• _How to complete this task_: In the records below, some lines hold the word "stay". Copy each of those lines.

-- Opening Marker --

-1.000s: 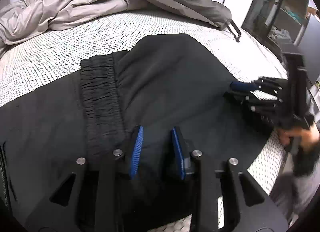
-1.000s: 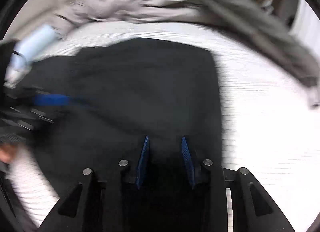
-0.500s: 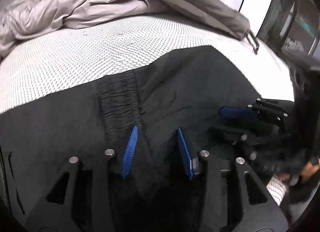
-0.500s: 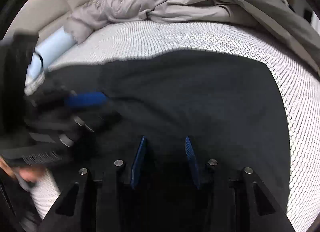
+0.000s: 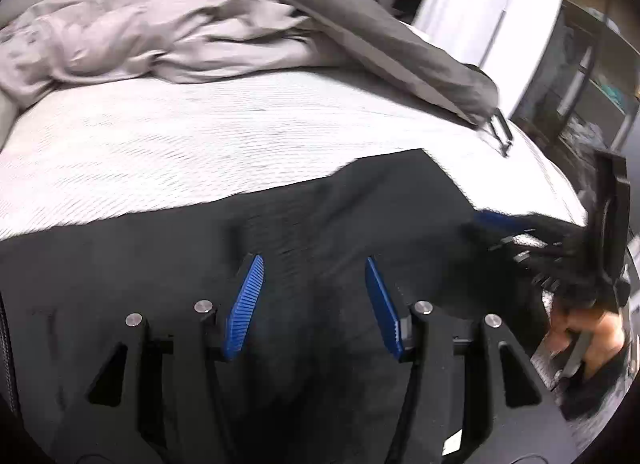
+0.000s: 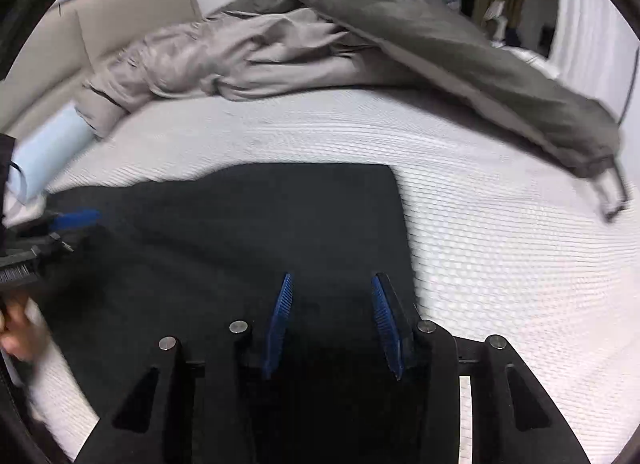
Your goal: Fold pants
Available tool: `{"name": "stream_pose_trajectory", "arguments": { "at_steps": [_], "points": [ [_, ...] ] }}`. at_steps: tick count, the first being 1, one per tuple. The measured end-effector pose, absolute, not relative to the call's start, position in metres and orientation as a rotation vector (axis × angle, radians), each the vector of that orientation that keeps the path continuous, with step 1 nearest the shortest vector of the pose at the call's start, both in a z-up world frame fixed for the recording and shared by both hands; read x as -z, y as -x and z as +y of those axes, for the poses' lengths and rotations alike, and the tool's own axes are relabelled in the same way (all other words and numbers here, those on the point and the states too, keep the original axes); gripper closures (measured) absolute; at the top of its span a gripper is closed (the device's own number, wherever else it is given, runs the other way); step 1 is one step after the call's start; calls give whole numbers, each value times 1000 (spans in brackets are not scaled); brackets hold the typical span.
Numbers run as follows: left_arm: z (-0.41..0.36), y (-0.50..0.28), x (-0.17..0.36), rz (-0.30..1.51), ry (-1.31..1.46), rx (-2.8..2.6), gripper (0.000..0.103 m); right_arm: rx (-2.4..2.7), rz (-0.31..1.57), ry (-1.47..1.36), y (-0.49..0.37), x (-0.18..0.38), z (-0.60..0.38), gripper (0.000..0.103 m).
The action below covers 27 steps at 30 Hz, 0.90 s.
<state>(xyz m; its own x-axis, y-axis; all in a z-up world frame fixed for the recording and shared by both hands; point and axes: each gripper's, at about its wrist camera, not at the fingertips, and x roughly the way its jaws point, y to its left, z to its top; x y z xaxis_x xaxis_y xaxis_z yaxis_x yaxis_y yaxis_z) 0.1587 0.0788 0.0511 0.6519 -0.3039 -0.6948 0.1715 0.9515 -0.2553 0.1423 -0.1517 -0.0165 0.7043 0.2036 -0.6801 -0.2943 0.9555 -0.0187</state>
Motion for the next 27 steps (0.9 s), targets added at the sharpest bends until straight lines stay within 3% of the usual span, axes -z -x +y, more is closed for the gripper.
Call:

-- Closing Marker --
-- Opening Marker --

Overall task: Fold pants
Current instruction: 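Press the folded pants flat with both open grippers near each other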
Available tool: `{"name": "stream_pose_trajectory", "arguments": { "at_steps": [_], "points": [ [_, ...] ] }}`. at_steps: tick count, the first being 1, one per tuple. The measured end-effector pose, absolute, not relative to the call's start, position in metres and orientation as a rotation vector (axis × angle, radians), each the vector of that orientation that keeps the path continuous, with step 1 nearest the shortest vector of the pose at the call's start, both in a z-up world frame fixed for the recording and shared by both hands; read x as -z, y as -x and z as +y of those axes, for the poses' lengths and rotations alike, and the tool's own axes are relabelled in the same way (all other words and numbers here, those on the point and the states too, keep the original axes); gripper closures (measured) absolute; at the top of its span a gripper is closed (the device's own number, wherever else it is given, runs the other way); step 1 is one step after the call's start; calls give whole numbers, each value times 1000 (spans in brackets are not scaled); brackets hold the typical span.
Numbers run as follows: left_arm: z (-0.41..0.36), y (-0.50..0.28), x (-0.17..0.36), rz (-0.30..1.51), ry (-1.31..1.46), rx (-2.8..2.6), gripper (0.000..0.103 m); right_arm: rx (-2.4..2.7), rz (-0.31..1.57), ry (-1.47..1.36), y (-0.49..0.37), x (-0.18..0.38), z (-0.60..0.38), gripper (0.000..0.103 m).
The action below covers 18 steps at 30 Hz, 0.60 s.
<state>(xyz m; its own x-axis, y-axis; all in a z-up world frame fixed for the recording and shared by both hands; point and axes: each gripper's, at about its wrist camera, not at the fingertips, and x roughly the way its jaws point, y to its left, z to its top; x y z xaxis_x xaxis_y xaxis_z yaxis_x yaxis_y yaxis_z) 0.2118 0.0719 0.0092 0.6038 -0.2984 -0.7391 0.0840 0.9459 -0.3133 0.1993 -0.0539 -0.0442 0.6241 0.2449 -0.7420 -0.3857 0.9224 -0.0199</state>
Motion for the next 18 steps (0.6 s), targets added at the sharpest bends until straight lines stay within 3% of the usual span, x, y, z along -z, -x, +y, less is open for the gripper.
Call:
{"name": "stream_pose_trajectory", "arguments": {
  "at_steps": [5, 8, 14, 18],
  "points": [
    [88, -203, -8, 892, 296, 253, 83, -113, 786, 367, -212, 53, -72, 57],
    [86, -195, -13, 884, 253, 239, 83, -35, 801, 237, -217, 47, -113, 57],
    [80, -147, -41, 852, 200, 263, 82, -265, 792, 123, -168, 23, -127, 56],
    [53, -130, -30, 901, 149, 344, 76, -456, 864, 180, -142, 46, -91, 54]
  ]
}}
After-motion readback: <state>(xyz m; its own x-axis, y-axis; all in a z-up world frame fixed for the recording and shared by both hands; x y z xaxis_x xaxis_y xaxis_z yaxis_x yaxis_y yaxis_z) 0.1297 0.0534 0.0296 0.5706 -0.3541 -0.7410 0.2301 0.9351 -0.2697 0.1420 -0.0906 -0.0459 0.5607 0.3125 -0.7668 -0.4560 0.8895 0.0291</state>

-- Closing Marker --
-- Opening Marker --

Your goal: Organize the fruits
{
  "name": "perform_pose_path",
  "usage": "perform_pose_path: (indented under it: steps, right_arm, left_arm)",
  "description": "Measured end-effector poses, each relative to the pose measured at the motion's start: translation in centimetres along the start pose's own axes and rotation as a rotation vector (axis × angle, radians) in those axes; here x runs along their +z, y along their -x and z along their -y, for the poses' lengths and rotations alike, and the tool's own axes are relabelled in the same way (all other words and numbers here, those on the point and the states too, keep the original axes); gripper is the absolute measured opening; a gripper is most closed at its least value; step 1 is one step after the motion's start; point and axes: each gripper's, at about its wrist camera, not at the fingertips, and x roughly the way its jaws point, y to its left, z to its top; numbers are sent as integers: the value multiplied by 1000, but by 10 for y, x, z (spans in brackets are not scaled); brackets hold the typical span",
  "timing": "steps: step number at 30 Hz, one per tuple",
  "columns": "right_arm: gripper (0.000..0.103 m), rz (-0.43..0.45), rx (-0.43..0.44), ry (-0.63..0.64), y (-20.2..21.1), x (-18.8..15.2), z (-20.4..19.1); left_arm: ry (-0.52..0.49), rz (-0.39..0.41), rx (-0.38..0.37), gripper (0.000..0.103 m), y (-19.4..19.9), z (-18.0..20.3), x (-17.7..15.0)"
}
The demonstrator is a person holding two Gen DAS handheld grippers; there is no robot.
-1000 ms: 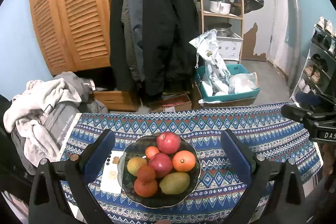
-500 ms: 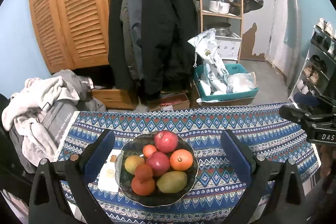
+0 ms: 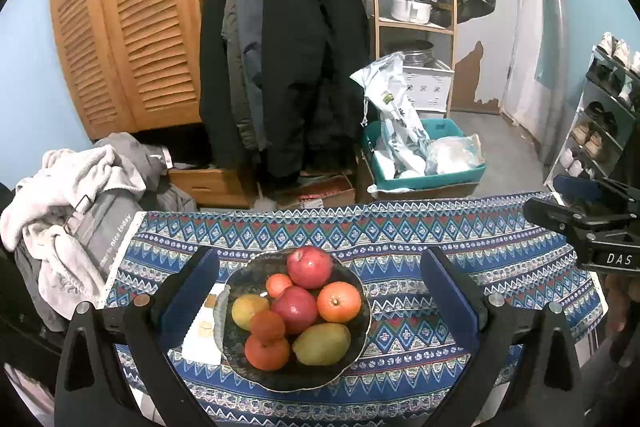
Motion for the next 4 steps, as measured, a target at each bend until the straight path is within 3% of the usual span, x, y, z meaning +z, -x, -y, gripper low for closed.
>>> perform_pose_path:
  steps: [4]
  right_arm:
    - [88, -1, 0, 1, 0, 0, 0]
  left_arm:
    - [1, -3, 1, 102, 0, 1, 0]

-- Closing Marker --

• _Task result_:
Motion for the next 27 steps (0.9 s), targets added at the sharpest bends until straight lines stay within 3% of the usual span, axes -z -x +y, more is closed for the gripper.
Motion for the next 18 steps (0.6 s), targets added at the sharpest bends until straight lines stay within 3% of the usual span, x, y, z along -z, -x, +y, less is open for the gripper.

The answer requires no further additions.